Chao, the wife of Senate Minority Leader Mitch McConnell (R-Ky.), served in the Trump administration, and resigned on Jan. 7, following the Capitol riot. The report was sent to lawmakers on Tuesday, and includes more than a dozen instances of the office promoting the interests of Chao's father, who founded a shipping company in the 1960s, and her sister, who now runs the company.

The report states that in 2017, Chao had her staff plan an official trip to China. Her father, sister, and brother-in-law were set to join Chao, and she wanted the itinerary to include stops at locations that were only important to her family, such as two universities that receive funding from their charitable foundation. The trip was canceled after it raised ethics concerns among other government officials, The New York Times reports.

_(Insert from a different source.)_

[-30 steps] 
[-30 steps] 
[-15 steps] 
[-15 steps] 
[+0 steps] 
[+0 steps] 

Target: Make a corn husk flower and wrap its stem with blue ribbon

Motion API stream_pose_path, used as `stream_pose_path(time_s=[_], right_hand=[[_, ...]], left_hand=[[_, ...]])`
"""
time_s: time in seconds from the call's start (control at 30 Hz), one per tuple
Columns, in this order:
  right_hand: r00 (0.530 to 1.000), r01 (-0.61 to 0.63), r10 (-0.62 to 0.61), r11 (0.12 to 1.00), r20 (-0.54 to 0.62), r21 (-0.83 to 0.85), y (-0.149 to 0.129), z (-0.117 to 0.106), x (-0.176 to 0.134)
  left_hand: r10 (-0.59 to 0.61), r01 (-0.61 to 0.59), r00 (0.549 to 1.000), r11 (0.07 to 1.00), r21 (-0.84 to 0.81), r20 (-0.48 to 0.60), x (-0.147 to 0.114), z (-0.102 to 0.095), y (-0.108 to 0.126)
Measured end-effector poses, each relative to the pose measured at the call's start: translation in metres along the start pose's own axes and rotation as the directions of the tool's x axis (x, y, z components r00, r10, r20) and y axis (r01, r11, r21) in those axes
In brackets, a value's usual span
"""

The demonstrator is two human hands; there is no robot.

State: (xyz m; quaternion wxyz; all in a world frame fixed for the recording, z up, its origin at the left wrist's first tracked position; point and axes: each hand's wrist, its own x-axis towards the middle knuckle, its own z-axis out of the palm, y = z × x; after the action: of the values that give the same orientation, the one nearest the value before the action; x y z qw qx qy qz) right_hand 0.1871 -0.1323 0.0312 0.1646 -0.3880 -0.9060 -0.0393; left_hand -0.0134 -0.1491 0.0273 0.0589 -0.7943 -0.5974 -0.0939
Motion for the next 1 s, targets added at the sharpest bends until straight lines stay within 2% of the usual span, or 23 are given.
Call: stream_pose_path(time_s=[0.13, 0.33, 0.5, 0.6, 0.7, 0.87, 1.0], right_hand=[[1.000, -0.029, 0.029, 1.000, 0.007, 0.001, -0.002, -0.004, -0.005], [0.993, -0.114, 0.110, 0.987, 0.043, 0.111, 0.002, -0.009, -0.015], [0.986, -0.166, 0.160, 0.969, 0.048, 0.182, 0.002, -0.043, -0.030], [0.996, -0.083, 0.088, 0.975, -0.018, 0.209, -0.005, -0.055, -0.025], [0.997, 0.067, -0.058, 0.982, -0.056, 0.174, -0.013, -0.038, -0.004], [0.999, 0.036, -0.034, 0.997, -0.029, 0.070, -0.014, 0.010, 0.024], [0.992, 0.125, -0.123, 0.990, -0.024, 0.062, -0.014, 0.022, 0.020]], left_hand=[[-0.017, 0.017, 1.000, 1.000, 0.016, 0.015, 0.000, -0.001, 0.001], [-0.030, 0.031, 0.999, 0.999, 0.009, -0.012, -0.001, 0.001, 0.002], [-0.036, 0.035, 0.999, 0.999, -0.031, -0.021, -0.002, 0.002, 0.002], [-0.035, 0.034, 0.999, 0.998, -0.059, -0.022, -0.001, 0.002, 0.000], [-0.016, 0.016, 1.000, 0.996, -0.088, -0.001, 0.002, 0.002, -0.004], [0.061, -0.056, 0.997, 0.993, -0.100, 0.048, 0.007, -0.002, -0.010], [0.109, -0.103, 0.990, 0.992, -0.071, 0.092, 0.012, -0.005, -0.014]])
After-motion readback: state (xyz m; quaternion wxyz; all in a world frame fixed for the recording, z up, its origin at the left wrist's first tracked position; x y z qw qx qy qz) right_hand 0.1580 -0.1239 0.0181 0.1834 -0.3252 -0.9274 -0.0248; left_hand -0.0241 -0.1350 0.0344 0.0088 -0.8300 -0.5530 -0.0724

Investigators also learned that Chao asked staffers to help promote a book written by her father, edit his Wikipedia page, and check on the status of a work permit application for a foreign student who won a scholarship from Chao's family foundation. The report states that none of the Transportation Department employees who spoke with investigators said they ever felt "coerced" into performing "personal or inappropriate tasks for the secretary."

In December, the findings were referred to the Justice Department for a possible criminal investigation, but the DOJ decided not to take up the case. The inspector general ended the investigation due to a lack of "prosecutorial interest," but did refer the matter to the Transportation Department's general counsel "for any action it deems appropriate." Read more at The New York Times.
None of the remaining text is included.